Countering kleptocracy: Five lessons on international rule of law

     

USAID today released its Dekleptification Guide, a new handbook for uprooting entrenched corruption and seizing windows of opportunity to dismantle kleptocracy: 

The Guide brings together lessons learned based on groundbreaking reform movements around the world, from Ukraine to Malaysia, from South Africa to the Dominican Republic. It highlights the work of the heroes of dekleptification: engaged citizens who risk it all to open windows of opportunity, make government work for the people, and lead their country toward a post-kleptocratic future. …..The full Guide is available on USAID’s website here

Many things can be done in Western countries to prevent kleptocrats from laundering money without destabilizing the fragile countries they come from, argues Alina Mungiu-Pippidi, professor of democracy studies at the Hertie School in Berlin and the UNODC expert in charge of developing a system of objective corruption indicators.

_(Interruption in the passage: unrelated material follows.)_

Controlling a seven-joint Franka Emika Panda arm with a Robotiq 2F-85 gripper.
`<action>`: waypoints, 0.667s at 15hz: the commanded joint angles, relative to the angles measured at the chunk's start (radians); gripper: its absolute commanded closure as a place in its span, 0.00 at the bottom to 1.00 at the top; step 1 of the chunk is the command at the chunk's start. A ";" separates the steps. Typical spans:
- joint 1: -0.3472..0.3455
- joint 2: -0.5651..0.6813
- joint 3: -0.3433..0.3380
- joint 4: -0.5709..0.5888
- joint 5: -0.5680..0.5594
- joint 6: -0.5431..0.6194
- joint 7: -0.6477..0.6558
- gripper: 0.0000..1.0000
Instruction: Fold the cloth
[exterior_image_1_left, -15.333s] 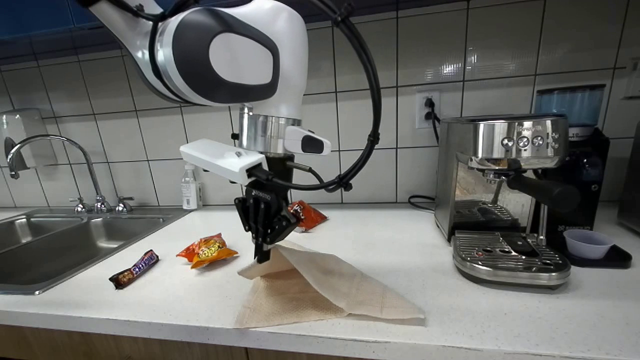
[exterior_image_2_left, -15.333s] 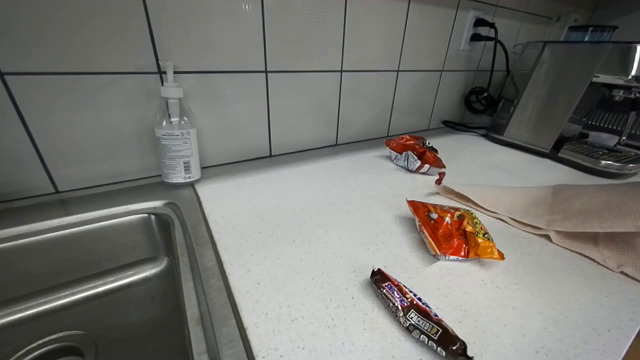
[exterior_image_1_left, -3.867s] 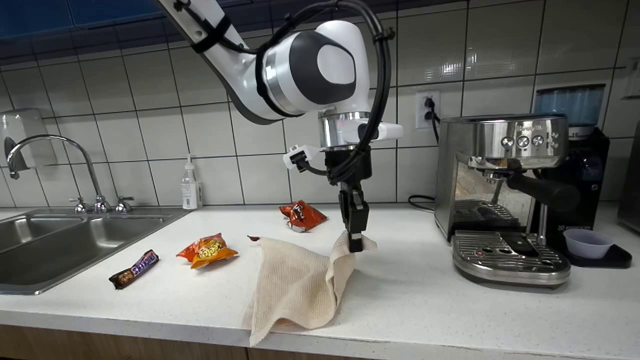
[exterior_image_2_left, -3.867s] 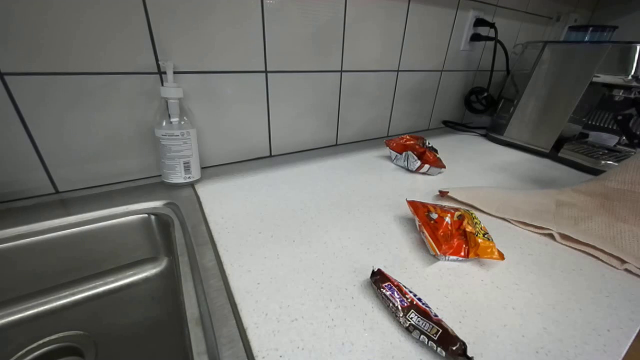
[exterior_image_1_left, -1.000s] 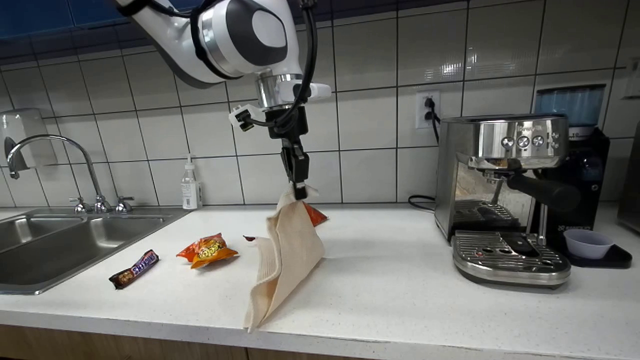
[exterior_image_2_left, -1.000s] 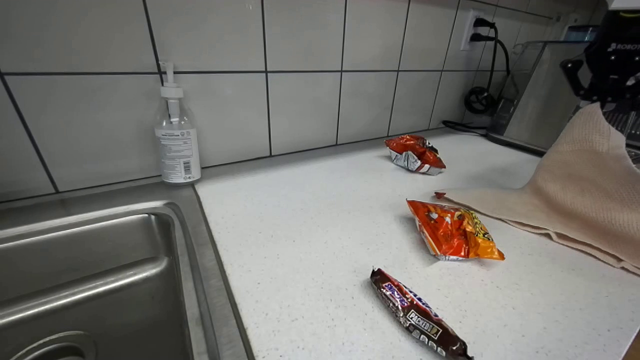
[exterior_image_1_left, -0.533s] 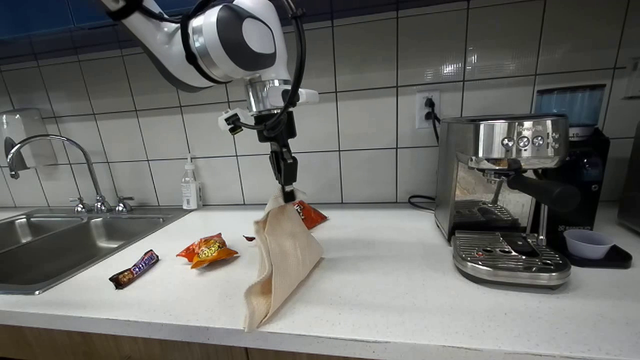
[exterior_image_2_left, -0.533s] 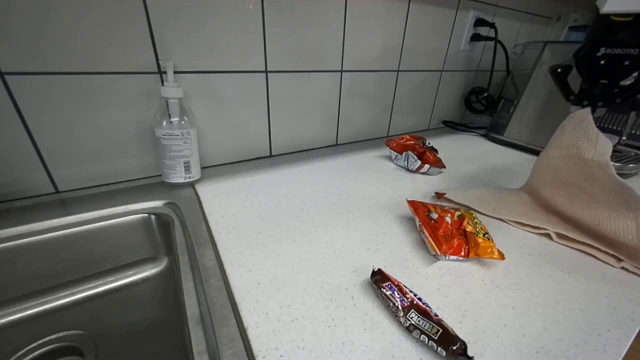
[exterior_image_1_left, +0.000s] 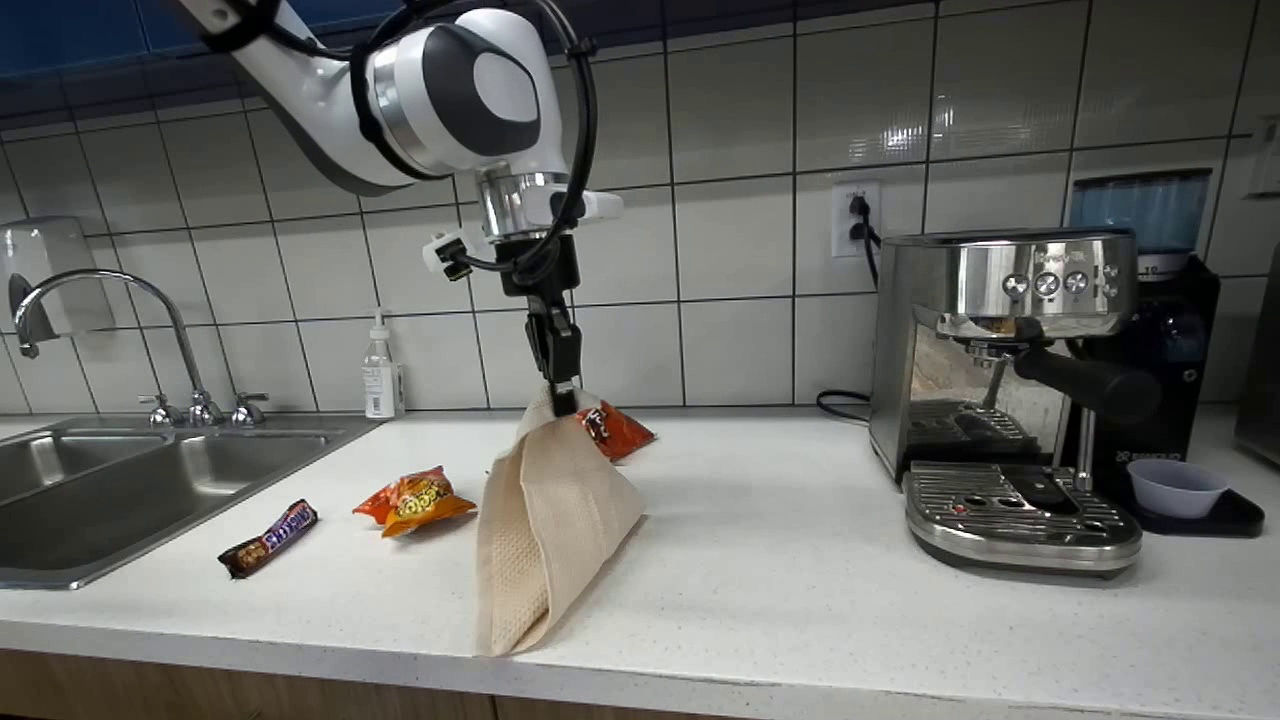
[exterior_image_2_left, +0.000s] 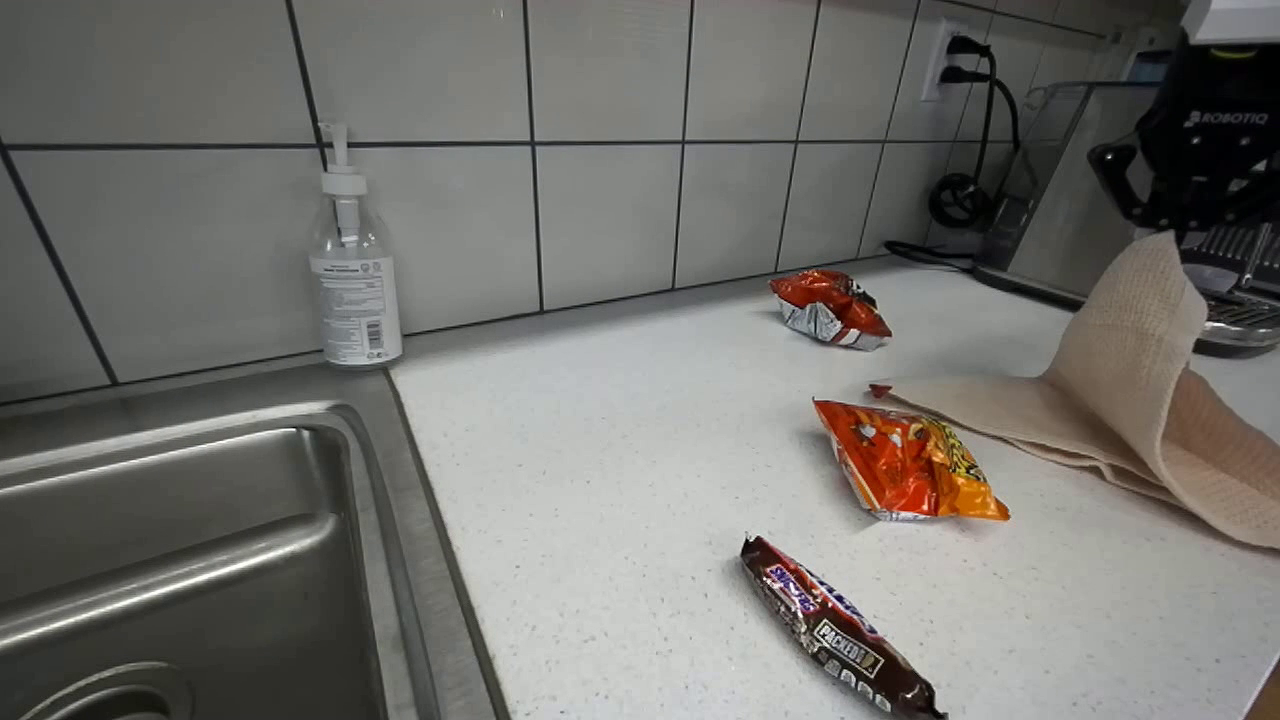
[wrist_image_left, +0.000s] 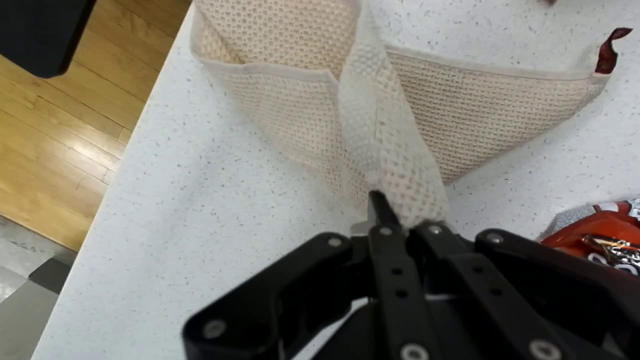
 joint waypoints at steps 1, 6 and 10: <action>0.002 -0.002 0.015 0.004 -0.019 -0.010 0.047 0.99; 0.009 0.013 0.029 0.007 -0.036 -0.004 0.084 0.99; 0.023 0.036 0.041 0.014 -0.060 0.001 0.136 0.99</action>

A newly released analytical tool called the Corruption Risk Forecast (CRF) surveys 120 countries to gauge the causal determinants of public integrity and combines them with the latest political developments. The findings of this tool are triangulated with those of older indicators like the World Bank’s rule of law score, the Rule of Law Index, and the work of the popular V-Dem Project, adds Mungiu-Pippidi, a former Reagan-Fascell fellow and Lipset lecturer at the National Endowment for Democracy (NED).

This data offers five lessons on international support for the rule of law, she writes for Carnegie Europe:

  • Risks of overly broad definitions
  • Avoid interventions that would destabilize countries
  • Curtail executives
  • Recognize modest impact
  • Avoid tensions between anticorruption and rule of law

The fundamental question that scholars like Thomas Carothers and Francis Fukuyama asked after 1989—whether the rule of law can actually be promoted from abroad—has largely been answered in the negative, Mungiu-Pippidi concludes. Helpful international support is still possible, however, if the rule of law is defined more thinly and procedurally as a rule-based system, sanctioning those who break the rules and assisting those who build and preserve such a system.

The International Forum’s Melissa Aten and John Glenn relaunch the Power 3.0 podcast this week with “Countering Kleptocracy After Russia’s Invasion of Ukraine: A Conversation with Jason Sharman.” The conversation highlights democracies’ initial anti-kleptocracy measures in response to Russia’s invasion, how to take those responses to the next step, and the role of civil society in fighting kleptocracy.